How can I prevent this sublimation effect? Blockout transfer films such as Turbo Blockout or Turbo Blockout Print (Poli Tape) contain a so-called sublimation barrier layer and minimizes to a certain extent against the colouring of the uppermost, so-called optical colour layer by colour particles migrating upwards out of the textiles. In this way, the blockout barrier layer helps to prevent discolouration by dyeing polyester yarns in the best possible way.

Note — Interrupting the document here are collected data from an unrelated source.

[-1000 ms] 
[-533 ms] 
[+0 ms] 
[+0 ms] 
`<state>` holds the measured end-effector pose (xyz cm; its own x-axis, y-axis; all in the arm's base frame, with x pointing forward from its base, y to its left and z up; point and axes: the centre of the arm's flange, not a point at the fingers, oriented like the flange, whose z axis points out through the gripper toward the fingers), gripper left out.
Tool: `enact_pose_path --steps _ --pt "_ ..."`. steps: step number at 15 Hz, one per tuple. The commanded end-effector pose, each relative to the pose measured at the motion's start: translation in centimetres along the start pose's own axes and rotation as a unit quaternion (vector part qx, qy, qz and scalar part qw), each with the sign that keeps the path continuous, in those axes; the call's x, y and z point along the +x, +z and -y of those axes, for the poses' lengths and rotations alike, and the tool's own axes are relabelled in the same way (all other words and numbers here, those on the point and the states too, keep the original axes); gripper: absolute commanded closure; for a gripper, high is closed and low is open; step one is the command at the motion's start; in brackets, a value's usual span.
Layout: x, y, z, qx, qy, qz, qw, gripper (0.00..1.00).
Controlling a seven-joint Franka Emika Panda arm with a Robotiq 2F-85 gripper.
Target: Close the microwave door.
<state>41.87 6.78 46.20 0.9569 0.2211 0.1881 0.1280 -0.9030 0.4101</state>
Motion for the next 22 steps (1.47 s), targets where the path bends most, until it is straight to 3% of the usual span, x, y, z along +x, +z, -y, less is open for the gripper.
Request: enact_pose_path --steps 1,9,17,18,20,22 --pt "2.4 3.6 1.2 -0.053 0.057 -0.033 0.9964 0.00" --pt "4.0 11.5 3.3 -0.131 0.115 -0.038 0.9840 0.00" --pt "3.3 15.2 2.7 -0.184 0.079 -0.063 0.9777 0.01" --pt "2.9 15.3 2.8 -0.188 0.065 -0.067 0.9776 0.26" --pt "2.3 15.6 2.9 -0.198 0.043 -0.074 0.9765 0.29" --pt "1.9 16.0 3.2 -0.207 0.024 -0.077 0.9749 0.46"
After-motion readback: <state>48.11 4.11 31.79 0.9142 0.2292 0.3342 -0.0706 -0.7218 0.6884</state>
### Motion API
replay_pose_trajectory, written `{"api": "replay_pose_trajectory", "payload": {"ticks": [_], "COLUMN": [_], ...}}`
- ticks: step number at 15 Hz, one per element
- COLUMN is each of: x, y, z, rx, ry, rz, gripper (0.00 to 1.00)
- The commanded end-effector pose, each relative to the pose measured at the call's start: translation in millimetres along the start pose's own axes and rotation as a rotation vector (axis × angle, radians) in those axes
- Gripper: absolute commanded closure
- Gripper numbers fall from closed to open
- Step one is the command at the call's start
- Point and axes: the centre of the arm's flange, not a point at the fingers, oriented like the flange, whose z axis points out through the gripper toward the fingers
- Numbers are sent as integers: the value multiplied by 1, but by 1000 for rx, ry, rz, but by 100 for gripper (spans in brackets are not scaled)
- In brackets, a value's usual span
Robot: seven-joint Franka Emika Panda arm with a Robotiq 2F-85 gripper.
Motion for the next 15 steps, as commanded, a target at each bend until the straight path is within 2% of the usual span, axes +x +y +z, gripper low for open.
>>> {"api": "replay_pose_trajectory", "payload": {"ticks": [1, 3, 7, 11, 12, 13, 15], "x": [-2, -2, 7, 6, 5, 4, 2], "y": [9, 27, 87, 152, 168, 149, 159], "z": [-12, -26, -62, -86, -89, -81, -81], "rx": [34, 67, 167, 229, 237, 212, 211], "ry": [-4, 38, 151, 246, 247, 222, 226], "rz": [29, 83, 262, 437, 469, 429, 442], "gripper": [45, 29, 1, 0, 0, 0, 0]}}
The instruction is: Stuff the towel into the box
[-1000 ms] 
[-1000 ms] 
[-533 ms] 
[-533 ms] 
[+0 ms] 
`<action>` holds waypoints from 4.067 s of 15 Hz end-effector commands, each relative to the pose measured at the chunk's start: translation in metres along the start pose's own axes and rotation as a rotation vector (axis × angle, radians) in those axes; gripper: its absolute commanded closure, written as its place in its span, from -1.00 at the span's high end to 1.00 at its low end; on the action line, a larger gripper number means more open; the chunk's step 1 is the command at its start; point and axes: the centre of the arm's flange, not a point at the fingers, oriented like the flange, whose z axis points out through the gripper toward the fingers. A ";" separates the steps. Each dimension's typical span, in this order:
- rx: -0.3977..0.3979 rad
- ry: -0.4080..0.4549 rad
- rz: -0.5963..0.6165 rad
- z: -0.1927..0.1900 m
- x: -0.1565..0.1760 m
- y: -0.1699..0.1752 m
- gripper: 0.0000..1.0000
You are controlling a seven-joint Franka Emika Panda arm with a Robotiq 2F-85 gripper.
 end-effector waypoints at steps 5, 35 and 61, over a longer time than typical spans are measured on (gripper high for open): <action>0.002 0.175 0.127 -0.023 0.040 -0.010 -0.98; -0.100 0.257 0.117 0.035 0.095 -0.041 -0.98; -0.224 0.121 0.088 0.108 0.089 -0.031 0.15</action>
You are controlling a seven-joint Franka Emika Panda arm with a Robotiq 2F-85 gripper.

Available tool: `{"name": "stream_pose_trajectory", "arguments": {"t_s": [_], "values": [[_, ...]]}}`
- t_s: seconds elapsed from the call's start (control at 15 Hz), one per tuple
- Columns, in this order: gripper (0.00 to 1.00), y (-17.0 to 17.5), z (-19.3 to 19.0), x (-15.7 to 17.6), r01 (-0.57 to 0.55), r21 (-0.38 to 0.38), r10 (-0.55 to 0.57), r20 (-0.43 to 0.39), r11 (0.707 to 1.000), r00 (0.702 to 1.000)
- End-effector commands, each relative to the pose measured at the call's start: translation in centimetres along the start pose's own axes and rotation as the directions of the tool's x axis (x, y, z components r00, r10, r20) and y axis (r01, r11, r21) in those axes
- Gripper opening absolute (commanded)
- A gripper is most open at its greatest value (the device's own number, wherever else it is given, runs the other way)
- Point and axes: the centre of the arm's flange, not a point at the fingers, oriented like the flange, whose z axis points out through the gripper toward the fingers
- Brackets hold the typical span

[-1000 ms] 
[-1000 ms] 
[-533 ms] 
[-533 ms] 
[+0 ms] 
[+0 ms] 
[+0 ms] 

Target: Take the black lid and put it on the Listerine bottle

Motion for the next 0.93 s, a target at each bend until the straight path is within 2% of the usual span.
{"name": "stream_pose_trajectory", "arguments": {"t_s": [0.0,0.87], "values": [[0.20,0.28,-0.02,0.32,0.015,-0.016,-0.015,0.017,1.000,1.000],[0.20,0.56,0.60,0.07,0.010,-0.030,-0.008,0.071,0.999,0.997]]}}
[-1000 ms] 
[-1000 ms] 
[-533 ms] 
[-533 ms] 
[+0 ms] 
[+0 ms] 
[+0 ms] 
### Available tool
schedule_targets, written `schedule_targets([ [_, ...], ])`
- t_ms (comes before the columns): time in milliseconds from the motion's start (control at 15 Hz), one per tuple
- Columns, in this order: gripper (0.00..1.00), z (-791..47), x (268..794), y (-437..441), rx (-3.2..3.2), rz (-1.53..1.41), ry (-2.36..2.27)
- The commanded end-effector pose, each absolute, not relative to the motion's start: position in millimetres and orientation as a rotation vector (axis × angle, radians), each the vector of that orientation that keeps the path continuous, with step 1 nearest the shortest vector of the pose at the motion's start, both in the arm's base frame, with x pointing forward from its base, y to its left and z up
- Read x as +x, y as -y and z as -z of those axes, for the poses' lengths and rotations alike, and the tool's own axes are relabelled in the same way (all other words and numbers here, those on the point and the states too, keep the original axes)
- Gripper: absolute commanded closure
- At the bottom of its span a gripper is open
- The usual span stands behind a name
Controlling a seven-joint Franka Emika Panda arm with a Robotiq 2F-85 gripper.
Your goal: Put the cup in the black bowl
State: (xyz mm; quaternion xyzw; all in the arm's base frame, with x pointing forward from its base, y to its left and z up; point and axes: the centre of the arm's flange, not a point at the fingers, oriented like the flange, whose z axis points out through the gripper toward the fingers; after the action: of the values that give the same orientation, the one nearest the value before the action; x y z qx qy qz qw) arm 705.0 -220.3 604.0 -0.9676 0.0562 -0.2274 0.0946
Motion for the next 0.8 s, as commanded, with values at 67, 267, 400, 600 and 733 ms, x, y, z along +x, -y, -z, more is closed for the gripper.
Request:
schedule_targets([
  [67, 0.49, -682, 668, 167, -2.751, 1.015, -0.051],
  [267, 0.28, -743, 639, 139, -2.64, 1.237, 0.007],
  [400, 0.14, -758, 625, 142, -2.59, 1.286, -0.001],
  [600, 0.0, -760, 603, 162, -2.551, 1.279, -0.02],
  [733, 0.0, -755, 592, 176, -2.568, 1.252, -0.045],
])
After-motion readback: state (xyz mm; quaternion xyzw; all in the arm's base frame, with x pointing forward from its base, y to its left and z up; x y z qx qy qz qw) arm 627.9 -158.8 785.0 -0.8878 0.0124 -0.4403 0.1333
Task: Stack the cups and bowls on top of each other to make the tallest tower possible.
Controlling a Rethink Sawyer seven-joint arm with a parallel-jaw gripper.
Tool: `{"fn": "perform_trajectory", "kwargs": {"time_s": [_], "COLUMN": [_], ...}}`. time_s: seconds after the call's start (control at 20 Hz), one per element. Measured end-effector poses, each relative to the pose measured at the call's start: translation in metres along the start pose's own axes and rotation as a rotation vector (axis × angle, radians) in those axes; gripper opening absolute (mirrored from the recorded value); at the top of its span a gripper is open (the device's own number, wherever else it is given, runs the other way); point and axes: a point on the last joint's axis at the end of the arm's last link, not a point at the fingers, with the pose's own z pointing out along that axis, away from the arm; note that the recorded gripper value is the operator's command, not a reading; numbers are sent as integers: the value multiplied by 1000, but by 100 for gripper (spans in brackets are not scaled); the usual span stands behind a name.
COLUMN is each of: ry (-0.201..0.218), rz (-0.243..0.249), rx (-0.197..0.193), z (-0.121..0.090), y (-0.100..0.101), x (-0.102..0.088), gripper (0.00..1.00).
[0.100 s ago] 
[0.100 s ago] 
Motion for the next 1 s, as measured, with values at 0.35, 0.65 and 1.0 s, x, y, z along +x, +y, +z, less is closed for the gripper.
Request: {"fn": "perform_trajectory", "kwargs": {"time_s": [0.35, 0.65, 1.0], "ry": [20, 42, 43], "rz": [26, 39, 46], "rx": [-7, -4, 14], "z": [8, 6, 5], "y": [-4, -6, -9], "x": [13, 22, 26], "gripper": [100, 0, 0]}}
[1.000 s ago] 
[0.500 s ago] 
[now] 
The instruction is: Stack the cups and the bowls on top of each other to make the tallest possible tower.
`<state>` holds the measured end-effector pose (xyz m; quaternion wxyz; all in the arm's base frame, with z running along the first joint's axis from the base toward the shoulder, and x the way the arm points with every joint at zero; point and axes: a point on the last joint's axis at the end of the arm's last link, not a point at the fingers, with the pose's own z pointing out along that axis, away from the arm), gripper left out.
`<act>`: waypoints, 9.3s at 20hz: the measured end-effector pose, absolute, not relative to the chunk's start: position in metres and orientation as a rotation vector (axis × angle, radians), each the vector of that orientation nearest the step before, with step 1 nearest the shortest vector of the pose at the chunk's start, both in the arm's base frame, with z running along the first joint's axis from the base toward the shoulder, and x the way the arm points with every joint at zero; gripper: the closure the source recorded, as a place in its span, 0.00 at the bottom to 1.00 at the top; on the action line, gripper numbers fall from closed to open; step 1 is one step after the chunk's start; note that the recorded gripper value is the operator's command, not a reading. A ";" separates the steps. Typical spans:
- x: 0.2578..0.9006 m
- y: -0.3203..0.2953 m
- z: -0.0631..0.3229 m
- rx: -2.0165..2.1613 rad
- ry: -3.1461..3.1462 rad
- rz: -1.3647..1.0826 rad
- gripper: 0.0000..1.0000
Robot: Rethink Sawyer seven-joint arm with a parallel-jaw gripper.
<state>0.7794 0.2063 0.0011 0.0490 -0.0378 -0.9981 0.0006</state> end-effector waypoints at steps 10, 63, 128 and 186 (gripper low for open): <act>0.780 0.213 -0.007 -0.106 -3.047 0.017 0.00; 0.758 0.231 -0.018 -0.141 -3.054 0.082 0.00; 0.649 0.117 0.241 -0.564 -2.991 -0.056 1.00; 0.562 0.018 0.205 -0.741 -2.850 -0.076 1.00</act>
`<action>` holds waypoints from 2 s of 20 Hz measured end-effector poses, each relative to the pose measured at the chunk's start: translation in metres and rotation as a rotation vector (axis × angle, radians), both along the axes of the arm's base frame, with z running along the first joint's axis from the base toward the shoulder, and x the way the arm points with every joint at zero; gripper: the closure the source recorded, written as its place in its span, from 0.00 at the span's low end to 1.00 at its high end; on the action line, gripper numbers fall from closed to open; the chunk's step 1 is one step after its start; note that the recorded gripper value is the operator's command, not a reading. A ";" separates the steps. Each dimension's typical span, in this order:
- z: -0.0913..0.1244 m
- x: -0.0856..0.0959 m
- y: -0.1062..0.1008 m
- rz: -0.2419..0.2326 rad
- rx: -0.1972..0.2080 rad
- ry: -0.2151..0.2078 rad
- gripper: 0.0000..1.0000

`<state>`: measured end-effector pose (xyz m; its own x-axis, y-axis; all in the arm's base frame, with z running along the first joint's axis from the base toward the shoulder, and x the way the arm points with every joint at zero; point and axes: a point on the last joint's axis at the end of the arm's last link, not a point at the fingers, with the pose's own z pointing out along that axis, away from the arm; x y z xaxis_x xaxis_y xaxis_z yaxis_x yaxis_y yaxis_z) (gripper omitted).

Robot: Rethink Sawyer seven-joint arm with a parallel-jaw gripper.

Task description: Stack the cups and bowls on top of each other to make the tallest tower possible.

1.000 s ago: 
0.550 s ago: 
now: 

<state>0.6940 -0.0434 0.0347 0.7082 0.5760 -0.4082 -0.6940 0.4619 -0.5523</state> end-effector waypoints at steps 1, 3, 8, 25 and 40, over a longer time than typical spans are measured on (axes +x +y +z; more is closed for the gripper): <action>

The blockout barrier works like a “sponge”. It absorbs the colour from the polyester fibres until it is saturated (i.e., full). Only after this saturation does possible discolouration of the upper flex layer occur. This is extremely rare with the quality films available from Lotus. Please note that with blockout films there may be a slight colouring at the edge of the plot, because at the motif edge the blockout barrier layer is mechanically cut through (by the plotter) and colour particles can penetrate into the print transfer.
By the way, this so-called “sublimation effect” is accelerated by the effect of heat, e.g. high transfer temperatures or high temperatures during washing or tumble drying. We therefore recommend avoiding high temperatures when finishing and caring for textiles. In summary, blockout films offer much better protection against discolouration than conventional flex films without blockout layers. However, we strongly advise you to carry out print and wash tests before starting production.
Blockout films are only available in light colours because the discolouration effect is usually not visible on dark films such as black, navy blue, silver, reflex, etc. However, block-out films are only used with coloured polyester fibres, not with white ones. – Especially with jerseys, but also with soft-shell jackets and more often with blended fabrics having a polyester content of more than 10%, there is this risk of discolouration.